# Work to be completed
Write out a word-for-word repetition of the lines that come before the line containing "Draw the outline of the black right robot" in the listing below, along with that line itself, omitting pictures.

# Data provided
━━━━
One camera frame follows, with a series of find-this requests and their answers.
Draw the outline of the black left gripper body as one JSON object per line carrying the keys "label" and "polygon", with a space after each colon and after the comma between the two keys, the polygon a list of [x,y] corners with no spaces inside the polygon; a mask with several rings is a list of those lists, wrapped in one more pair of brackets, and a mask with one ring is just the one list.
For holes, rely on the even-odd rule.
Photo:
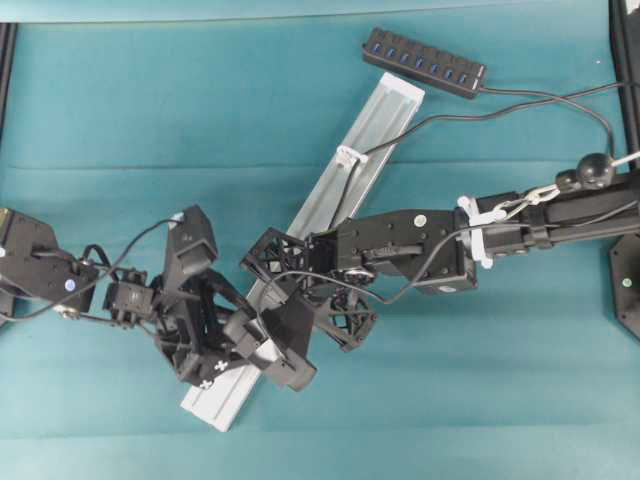
{"label": "black left gripper body", "polygon": [[208,390],[217,377],[247,361],[224,332],[235,313],[250,314],[250,304],[219,272],[208,269],[187,280],[175,300],[166,293],[154,306],[154,343],[177,379]]}

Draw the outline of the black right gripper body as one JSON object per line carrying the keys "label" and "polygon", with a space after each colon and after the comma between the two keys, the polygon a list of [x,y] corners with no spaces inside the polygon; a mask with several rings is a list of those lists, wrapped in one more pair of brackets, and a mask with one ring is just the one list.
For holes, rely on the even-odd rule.
{"label": "black right gripper body", "polygon": [[264,283],[279,274],[298,275],[301,296],[314,314],[313,330],[324,331],[349,352],[361,346],[376,321],[366,296],[358,291],[370,285],[376,274],[360,267],[340,271],[336,252],[332,234],[300,240],[269,228],[241,266]]}

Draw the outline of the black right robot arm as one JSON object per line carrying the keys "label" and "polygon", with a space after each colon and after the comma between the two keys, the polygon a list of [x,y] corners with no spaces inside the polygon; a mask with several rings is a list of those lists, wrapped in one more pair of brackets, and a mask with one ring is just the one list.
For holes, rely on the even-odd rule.
{"label": "black right robot arm", "polygon": [[638,229],[638,169],[621,173],[616,159],[593,153],[524,193],[463,196],[451,210],[348,218],[303,238],[268,229],[242,264],[280,296],[275,307],[258,305],[278,349],[305,355],[319,329],[351,351],[376,322],[370,287],[382,275],[427,294],[472,290],[477,269],[499,257]]}

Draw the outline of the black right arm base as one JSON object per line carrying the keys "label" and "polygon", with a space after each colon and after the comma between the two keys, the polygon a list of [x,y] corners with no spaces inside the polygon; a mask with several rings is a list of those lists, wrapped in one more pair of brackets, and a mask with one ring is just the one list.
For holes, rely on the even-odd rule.
{"label": "black right arm base", "polygon": [[609,250],[615,316],[639,339],[639,234],[621,236]]}

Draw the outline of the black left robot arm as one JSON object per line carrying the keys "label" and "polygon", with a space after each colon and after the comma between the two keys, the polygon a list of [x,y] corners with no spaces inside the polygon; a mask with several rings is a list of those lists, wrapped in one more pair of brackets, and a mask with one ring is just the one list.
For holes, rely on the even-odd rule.
{"label": "black left robot arm", "polygon": [[22,212],[1,211],[1,318],[16,321],[18,299],[43,300],[61,316],[89,319],[95,286],[110,278],[104,323],[140,327],[154,341],[176,377],[210,388],[229,370],[246,365],[224,332],[235,313],[253,317],[247,300],[212,265],[218,257],[213,228],[193,205],[167,222],[163,272],[153,280],[144,271],[110,261],[97,244],[79,257],[61,249],[53,228]]}

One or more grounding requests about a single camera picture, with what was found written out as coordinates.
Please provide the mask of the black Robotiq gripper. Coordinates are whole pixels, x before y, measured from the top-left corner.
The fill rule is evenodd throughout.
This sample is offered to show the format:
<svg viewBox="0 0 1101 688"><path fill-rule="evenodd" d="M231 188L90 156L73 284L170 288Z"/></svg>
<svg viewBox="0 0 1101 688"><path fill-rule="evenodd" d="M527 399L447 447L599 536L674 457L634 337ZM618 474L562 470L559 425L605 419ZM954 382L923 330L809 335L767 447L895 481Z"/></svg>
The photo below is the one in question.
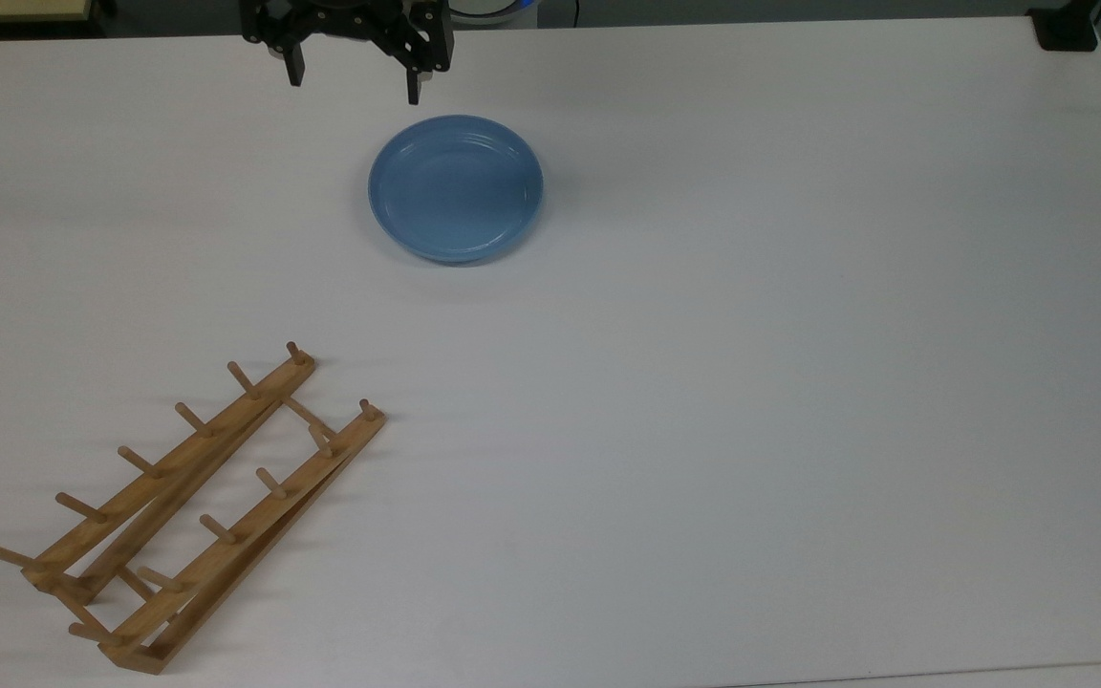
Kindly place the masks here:
<svg viewBox="0 0 1101 688"><path fill-rule="evenodd" d="M241 36L266 45L284 62L288 83L299 87L305 74L302 44L314 33L373 39L405 70L407 101L421 101L422 84L449 70L454 52L450 8L446 3L403 1L285 1L241 4Z"/></svg>

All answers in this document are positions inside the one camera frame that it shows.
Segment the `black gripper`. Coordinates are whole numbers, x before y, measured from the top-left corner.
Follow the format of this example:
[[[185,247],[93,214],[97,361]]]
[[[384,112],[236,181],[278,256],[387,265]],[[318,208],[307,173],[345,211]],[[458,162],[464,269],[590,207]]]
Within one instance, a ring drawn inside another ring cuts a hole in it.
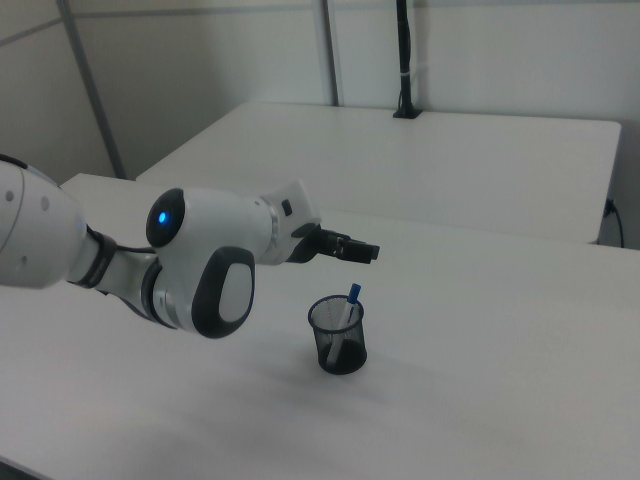
[[[318,254],[344,260],[346,244],[348,244],[348,260],[351,262],[370,264],[378,259],[379,246],[350,238],[348,235],[333,230],[323,229],[317,225],[301,239],[287,262],[304,264]]]

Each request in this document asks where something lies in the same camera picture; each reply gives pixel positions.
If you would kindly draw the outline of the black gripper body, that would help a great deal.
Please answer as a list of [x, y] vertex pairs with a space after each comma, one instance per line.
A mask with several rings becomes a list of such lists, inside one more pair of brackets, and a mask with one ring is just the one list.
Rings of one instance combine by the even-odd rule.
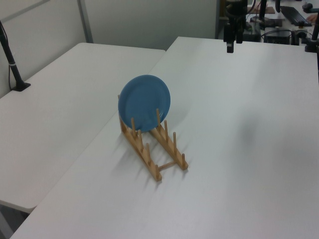
[[246, 0], [227, 0], [225, 2], [225, 15], [231, 25], [239, 22], [245, 22], [247, 14]]

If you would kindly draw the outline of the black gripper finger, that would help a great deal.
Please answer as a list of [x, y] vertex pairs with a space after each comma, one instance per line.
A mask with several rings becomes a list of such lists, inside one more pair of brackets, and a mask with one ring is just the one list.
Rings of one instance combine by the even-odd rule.
[[223, 41], [226, 43], [227, 53], [234, 52], [234, 33], [231, 24], [224, 25]]
[[236, 42], [243, 42], [243, 19], [239, 18], [236, 20]]

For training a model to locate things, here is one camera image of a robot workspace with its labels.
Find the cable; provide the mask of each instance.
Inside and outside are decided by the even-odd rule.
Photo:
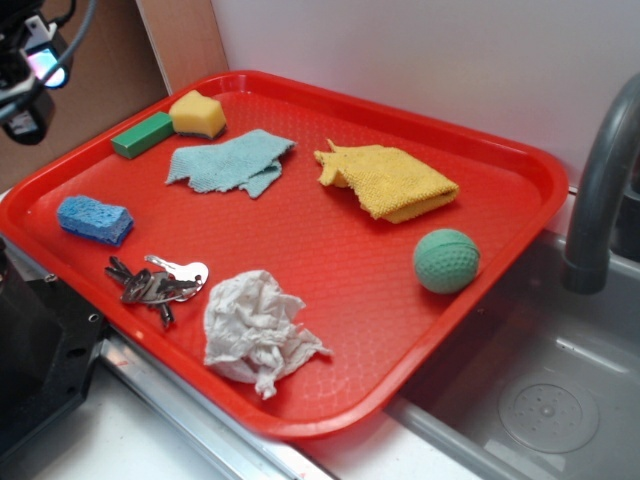
[[[69,20],[71,20],[71,17],[73,17],[74,13],[76,13],[76,0],[71,0],[69,11],[64,15],[54,18],[52,22],[55,23],[58,28],[62,28]]]
[[[45,88],[44,84],[56,73],[58,68],[62,67],[65,62],[73,55],[73,53],[80,46],[80,43],[84,40],[87,31],[89,30],[89,26],[91,25],[91,21],[93,20],[93,15],[95,14],[96,8],[98,6],[98,0],[89,0],[89,5],[87,6],[87,11],[85,12],[84,18],[82,19],[82,23],[78,28],[78,32],[74,37],[73,41],[69,44],[67,49],[64,51],[58,61],[55,63],[53,67],[49,69],[49,71],[42,77],[42,79],[36,79],[34,86],[31,90],[24,94],[24,96],[19,97],[17,100],[5,105],[0,109],[0,125],[4,125],[6,122],[11,120],[14,116],[19,114],[22,110],[29,106],[29,104],[42,92]]]

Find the rubber ball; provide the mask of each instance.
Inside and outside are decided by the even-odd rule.
[[[478,273],[480,251],[458,230],[435,230],[424,236],[413,253],[420,283],[429,291],[455,293],[469,285]]]

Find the blue sponge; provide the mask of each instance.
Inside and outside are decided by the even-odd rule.
[[[133,228],[133,218],[126,208],[83,195],[65,199],[57,215],[63,230],[116,247]]]

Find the faucet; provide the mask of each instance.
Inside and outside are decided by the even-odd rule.
[[[640,73],[614,99],[591,147],[563,254],[562,283],[567,290],[601,291],[610,249],[640,261],[639,153]]]

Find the stainless steel sink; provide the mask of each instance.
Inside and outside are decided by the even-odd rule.
[[[569,293],[563,246],[544,232],[390,410],[487,478],[640,478],[640,270],[614,256],[604,291]]]

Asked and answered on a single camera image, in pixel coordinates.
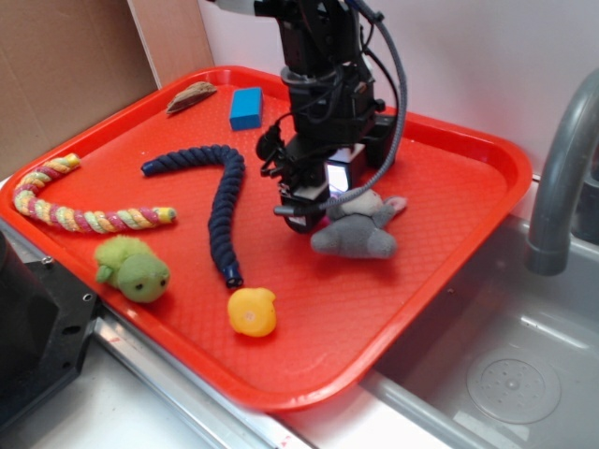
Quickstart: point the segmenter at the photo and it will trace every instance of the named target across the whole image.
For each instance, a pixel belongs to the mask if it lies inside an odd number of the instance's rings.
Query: rainbow rope
[[[70,232],[123,232],[168,225],[177,212],[173,208],[139,208],[115,212],[73,210],[39,199],[36,195],[46,184],[62,178],[80,164],[76,154],[52,159],[22,177],[13,193],[15,208],[27,217],[47,225],[58,225]]]

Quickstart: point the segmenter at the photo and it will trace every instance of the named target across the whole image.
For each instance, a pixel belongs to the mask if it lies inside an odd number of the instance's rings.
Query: sink
[[[599,447],[599,251],[539,276],[527,231],[509,216],[365,380],[453,447]]]

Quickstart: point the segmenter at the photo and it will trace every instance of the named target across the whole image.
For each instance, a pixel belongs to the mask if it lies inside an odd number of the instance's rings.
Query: mouse ear
[[[408,205],[408,200],[403,196],[391,196],[385,200],[385,204],[392,206],[396,212],[399,212],[405,209]]]

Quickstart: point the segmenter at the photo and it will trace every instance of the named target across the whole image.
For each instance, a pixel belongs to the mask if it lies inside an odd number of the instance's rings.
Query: faucet
[[[534,201],[524,263],[544,276],[565,270],[571,233],[599,244],[599,69],[560,121]]]

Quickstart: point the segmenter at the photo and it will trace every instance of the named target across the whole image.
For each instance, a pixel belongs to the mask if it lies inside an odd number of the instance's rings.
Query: red tray
[[[218,92],[167,116],[172,97],[200,80]],[[262,129],[233,132],[232,93],[254,86],[264,93]],[[383,197],[408,198],[405,212],[387,226],[398,253],[386,261],[332,258],[314,253],[309,236],[273,215],[276,182],[259,175],[256,141],[287,111],[278,77],[242,67],[199,71],[22,168],[0,192],[0,215],[230,398],[267,412],[315,404],[359,380],[524,195],[532,172],[522,151],[505,140],[410,114],[396,164],[375,186]],[[292,122],[283,125],[289,139]],[[151,178],[140,171],[158,155],[212,144],[228,144],[245,157],[233,244],[246,286],[267,287],[277,296],[278,325],[265,338],[233,331],[226,314],[231,292],[210,258],[207,222],[222,168]],[[95,282],[94,250],[112,236],[69,233],[14,209],[18,180],[71,152],[81,158],[80,168],[50,183],[40,198],[79,210],[177,210],[177,224],[131,233],[171,268],[171,284],[155,303],[132,303]]]

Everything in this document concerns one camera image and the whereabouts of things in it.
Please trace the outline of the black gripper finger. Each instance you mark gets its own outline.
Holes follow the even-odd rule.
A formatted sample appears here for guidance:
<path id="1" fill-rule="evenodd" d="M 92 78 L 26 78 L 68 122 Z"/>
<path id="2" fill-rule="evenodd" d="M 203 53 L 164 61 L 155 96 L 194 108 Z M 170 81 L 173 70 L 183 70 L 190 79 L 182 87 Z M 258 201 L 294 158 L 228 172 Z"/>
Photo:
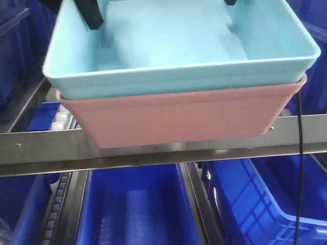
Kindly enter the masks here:
<path id="1" fill-rule="evenodd" d="M 236 4 L 237 0 L 224 0 L 228 6 L 233 6 Z"/>
<path id="2" fill-rule="evenodd" d="M 102 26 L 104 19 L 97 0 L 75 0 L 75 4 L 90 30 Z"/>

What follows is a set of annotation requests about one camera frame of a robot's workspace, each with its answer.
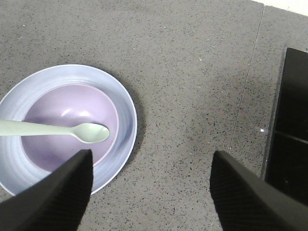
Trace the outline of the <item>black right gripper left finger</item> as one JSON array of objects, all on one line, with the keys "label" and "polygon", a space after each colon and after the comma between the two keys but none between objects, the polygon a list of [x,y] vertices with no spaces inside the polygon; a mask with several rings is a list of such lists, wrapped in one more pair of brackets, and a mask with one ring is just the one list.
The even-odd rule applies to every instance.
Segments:
[{"label": "black right gripper left finger", "polygon": [[2,231],[76,231],[93,184],[91,150],[80,150],[40,182],[0,204]]}]

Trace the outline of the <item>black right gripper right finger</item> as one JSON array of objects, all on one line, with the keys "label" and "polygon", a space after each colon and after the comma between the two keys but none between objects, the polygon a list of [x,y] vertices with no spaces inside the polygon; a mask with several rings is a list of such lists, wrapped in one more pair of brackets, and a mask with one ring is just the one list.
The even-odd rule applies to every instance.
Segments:
[{"label": "black right gripper right finger", "polygon": [[306,231],[308,207],[273,188],[225,151],[215,151],[210,193],[225,231]]}]

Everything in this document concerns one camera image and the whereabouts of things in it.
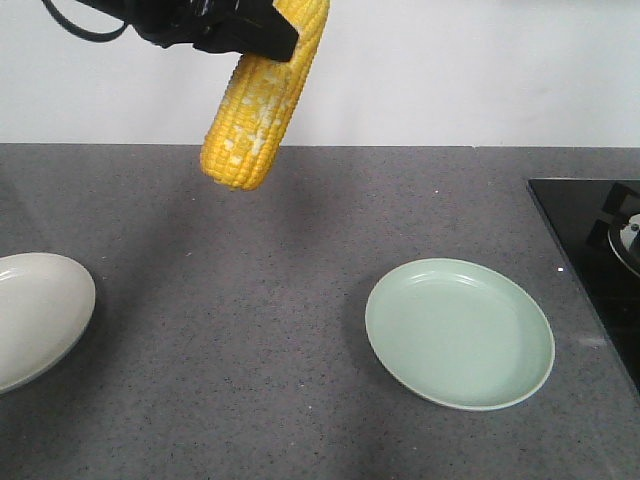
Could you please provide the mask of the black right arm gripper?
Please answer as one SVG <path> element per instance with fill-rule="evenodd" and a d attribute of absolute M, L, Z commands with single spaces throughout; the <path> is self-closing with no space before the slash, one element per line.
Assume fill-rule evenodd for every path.
<path fill-rule="evenodd" d="M 163 48 L 190 44 L 212 54 L 288 62 L 299 40 L 273 1 L 86 1 Z"/>

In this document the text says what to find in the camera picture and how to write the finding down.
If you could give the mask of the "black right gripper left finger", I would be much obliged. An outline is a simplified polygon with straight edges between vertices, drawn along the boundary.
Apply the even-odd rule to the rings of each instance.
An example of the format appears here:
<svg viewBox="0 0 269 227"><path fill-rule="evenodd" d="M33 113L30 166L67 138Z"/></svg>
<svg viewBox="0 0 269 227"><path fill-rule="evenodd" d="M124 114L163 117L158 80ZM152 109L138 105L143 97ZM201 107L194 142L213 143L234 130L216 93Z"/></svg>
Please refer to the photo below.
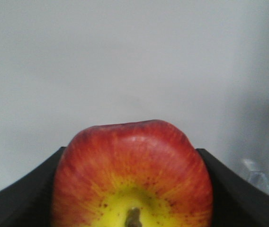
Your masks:
<svg viewBox="0 0 269 227"><path fill-rule="evenodd" d="M61 147L30 173L0 191L0 227L49 227L54 173Z"/></svg>

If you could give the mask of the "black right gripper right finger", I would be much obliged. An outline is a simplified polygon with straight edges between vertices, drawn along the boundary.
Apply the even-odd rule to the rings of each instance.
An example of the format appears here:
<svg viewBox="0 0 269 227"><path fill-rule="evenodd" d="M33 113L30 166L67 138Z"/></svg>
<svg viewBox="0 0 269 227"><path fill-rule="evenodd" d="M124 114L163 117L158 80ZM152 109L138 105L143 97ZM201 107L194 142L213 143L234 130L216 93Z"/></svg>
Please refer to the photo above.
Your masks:
<svg viewBox="0 0 269 227"><path fill-rule="evenodd" d="M243 180L207 150L197 152L213 186L212 227L269 227L269 195Z"/></svg>

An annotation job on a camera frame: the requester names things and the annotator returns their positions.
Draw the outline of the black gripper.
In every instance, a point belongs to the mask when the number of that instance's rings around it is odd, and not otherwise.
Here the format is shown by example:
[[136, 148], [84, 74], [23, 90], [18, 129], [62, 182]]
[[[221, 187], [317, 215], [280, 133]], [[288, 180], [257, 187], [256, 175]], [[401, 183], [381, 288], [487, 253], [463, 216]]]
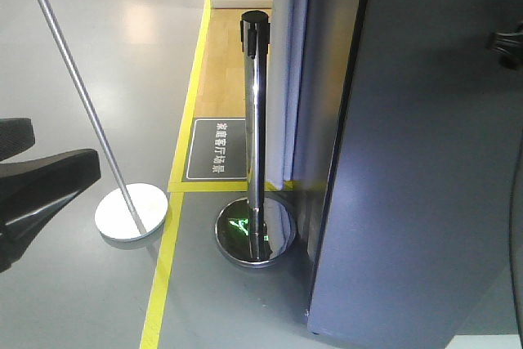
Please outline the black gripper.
━━━━
# Task result
One camera frame follows, with a series of find-this requests and their answers.
Draw the outline of the black left gripper body as one JSON object per line carrying the keys "label" and "polygon", with a space after each colon and after the comma between the two keys, the polygon a list of [x,y] corners with no spaces inside the polygon; a mask with several rings is a list of those lists, wrapped in one more pair of brackets, and a mask with one ring is just the one list.
For holes, rely on the even-odd rule.
Photo:
{"label": "black left gripper body", "polygon": [[208,390],[217,377],[247,361],[224,332],[235,313],[250,314],[250,304],[219,272],[208,269],[187,280],[175,300],[166,293],[154,306],[154,343],[177,379]]}

Draw the outline of the black right gripper body as one JSON object per line carrying the keys "label" and "polygon", with a space after each colon and after the comma between the two keys, the polygon a list of [x,y] corners with no spaces inside the polygon; a mask with several rings is a list of those lists, wrapped in one more pair of brackets, and a mask with one ring is just the one list.
For holes, rely on the even-odd rule.
{"label": "black right gripper body", "polygon": [[264,283],[279,274],[298,275],[301,296],[314,314],[313,330],[324,331],[349,352],[361,346],[376,321],[366,296],[358,291],[370,285],[376,274],[360,267],[340,271],[336,252],[332,234],[300,240],[269,228],[241,266]]}

Draw the outline of the black right robot arm as one JSON object per line carrying the keys "label" and "polygon", with a space after each colon and after the comma between the two keys, the polygon a list of [x,y] corners with no spaces inside the polygon; a mask with several rings is a list of those lists, wrapped in one more pair of brackets, and a mask with one ring is just the one list.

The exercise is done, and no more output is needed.